Goal of the exercise: Begin at the line that contains "Formatted like this" and reproduce it along with every line after it to the end of the listing; skip any pictures.

Material for the task:
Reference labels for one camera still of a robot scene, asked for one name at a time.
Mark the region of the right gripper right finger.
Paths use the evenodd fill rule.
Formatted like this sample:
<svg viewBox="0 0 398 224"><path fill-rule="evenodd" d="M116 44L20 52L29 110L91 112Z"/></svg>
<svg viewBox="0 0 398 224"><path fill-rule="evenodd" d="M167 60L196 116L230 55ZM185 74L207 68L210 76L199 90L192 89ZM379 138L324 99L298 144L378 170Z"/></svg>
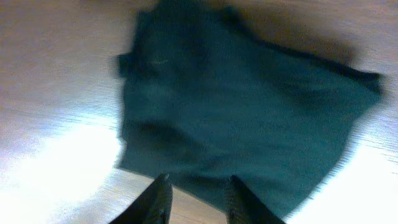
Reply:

Answer to the exercise:
Formatted like this sample:
<svg viewBox="0 0 398 224"><path fill-rule="evenodd" d="M116 44L20 52L29 110L91 112Z"/></svg>
<svg viewBox="0 0 398 224"><path fill-rule="evenodd" d="M167 60L196 116L230 55ZM185 74L207 68L210 76L199 90L192 89ZM379 138L324 99L298 144L378 170Z"/></svg>
Reply:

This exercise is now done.